Benar-benar gila. Aku masih berusaha mengatur  nafasku, Vina memintaku ejakulasi lagi..? gila ini.

 

"Baiklah, tapi sekarang Vina menuruti perintahku..! Nanti akan lebih menyenangkan, tapi melelahkan. Bagaimana..?"

 

“Kalau enak dan menyenangkan, ya, sedikit sakit tidak apa-apa. Tapi sperma yang keluar lebih banyak kan?

 

Aku mengangguk. Aku mulai membaringkan Vina dengan menjulurkan paha mulusnya hingga melingkari  pinggangku. Vivi hanya menonton.

 

"Oh, oh... kak...!" Vina berteriak kaget saat aku memasukkan penisku ke dalam  vaginanya.

 

Tapi aku tidak peduli lagi. Aku mengguncang vagina Vina dengan keras dan cepat sambil meremas payudara kecilnya dan menarik putingnya dengan penuh kenikmatan. Vina semakin menjerit kesakitan dan tubuhnya berderit hebat.

 

"Sakit... auuuh Mas.., 

Mas, hentikan... sakit, sakit Mas,

sakit... ouuuh akkkh... aouuuhkkk..!" Mulutnya yang manis menjerit membuatku langsung mencekik mulutnya.

 

Aku menjadi semakin gila. Gerakan tubuh aku menjadi lebih kuat dan cepat. Aku bisa merasakan gesekan batang kemaluanku yang besar mengguncang vagina Vina yang  rapat dan rapat. Dari posisi ini, saya ganti posisi Vina dengan dogystyle. Lalu tibalah posisi dia berbaring di pangkuanku, sambil aku  bergerak menggoyangkan tubuhnya, lalu menggandengnya, menusuknya ke atas untuk menampung vaginanya yang berdarah.

"oh, sakit...

uhhk...huuuk...ouhhh...sakit...!" Dia menangis tak terkendali.

Tapi aku tak peduli, aku mencoba sepuluh pose di tubuh  mungil Vina yang telanjang. Bahkan Vina hampir pingsan. Tapi saat gadis itu hendak pingsan, saya mencapai klimaksnya.

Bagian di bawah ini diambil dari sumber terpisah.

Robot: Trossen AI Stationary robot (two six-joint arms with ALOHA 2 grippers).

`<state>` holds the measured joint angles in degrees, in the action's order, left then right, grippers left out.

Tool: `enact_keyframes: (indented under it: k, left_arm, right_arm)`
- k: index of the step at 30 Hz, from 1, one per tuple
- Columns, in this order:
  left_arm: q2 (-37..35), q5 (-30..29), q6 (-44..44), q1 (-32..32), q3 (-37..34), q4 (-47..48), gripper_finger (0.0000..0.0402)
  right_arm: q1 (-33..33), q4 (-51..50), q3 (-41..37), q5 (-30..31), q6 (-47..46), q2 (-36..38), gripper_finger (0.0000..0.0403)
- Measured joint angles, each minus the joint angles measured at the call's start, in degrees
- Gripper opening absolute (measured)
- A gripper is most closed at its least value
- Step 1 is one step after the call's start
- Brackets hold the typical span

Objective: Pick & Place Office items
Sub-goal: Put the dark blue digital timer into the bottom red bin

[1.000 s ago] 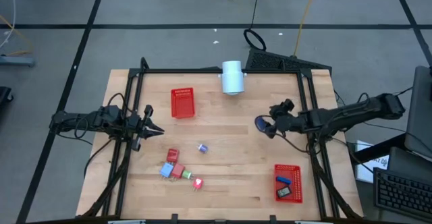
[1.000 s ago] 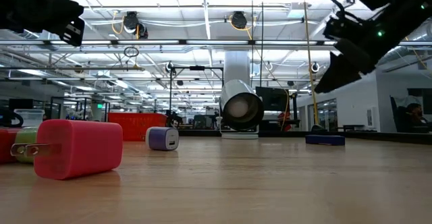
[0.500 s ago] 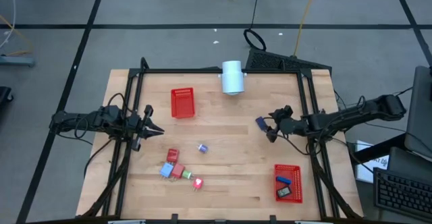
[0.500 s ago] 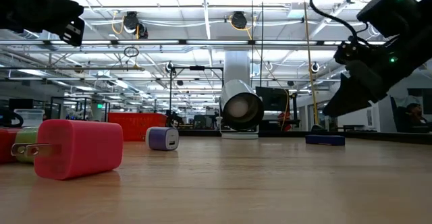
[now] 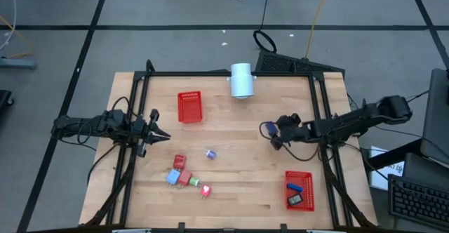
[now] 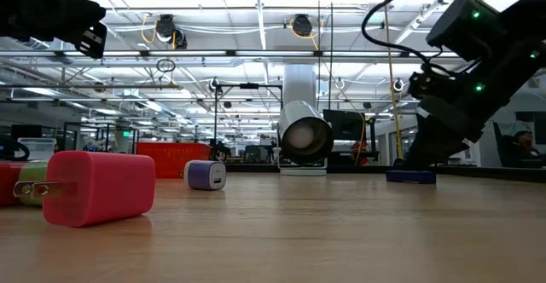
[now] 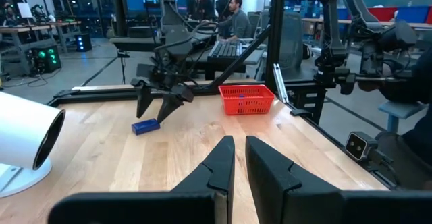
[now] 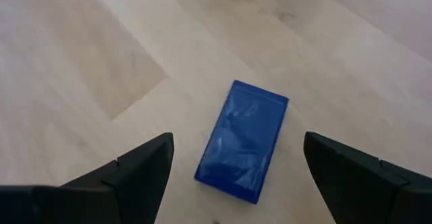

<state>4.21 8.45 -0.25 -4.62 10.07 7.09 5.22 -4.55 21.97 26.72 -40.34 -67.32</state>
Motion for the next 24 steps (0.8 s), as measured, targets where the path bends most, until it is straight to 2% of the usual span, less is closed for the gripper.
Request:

"Creeet.. crooot.. sreeet... creeet..!" ejakulasi memenuhi vagina Vina bercampur  darahnya.

Vina tidak sadarkan diri. Aku hanya mengatur nafas. Vina pingsan saat aku menggerakkan selangkanganku kembali  ke posisi semula, aku menahannya di depannya dan menempelkan dadanya ke dadaku. Perlahan aku menurunkan kemaluan selangkangan yang masih menempel di vaginanya.

Ini pengalamanku dengan Tante Lina dan putrinya Vina, keduanya mantapps.